● **EXERCISE DIRECTIONS**
Using the material below, return exactly the lines between the one holding "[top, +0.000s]" and the one holding "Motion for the", inclusive, and no others.

***

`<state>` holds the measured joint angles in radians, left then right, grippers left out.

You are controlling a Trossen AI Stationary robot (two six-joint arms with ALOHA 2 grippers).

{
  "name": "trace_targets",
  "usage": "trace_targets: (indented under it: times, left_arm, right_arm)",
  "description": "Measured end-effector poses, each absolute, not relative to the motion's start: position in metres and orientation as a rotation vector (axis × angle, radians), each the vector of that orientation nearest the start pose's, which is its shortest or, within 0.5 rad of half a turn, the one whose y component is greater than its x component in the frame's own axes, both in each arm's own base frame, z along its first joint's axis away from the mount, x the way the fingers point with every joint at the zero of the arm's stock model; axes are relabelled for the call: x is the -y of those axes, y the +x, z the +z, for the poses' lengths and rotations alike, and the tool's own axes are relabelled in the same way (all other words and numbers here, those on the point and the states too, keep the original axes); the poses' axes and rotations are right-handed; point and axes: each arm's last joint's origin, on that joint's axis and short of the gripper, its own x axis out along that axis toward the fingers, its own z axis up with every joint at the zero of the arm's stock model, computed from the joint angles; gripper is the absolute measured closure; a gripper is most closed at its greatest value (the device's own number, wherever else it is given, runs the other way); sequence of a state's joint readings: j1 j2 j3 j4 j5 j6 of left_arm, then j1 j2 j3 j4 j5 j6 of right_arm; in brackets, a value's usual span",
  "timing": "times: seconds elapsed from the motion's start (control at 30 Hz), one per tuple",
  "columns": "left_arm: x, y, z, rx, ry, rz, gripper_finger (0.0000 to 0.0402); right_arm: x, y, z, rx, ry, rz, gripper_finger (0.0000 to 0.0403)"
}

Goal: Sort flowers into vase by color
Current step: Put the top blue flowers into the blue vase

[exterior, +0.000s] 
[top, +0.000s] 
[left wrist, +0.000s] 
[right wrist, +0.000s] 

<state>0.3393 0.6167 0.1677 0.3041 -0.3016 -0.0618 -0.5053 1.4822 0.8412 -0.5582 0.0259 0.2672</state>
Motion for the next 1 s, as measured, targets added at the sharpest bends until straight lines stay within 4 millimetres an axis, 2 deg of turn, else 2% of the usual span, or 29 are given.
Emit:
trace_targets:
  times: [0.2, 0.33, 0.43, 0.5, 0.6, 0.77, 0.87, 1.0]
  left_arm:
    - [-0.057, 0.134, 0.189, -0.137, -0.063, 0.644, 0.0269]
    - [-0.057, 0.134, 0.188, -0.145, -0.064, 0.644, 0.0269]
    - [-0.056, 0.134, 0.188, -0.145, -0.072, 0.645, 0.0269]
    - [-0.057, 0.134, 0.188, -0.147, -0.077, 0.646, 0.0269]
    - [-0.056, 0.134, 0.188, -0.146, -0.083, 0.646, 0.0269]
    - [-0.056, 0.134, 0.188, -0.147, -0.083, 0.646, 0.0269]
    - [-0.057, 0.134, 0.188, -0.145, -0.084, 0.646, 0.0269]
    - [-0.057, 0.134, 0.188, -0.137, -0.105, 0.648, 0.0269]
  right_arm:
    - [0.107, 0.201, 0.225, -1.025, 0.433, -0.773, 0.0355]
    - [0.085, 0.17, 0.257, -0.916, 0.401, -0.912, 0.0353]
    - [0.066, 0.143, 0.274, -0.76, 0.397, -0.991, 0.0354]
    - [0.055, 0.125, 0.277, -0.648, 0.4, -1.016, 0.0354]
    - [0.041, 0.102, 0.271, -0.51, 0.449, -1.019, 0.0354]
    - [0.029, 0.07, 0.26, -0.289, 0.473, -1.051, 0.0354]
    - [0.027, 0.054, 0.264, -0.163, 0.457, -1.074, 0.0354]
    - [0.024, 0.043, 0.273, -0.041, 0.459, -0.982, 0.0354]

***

● **SOLUTION BELOW**
[top, +0.000s] 
[left wrist, +0.000s] 
[right wrist, +0.000s] 

<state>0.3393 0.6167 0.1677 0.3041 -0.3016 -0.0618 -0.5053 1.4822 0.8412 -0.5582 0.0259 0.2672</state>
Motion for the next 1 s, as measured, targets added at the sharpest bends until straight lines stay within 4 millimetres an axis, 2 deg of turn, else 2% of the usual span, or 29 are given.

Nothing else is needed to complete the answer.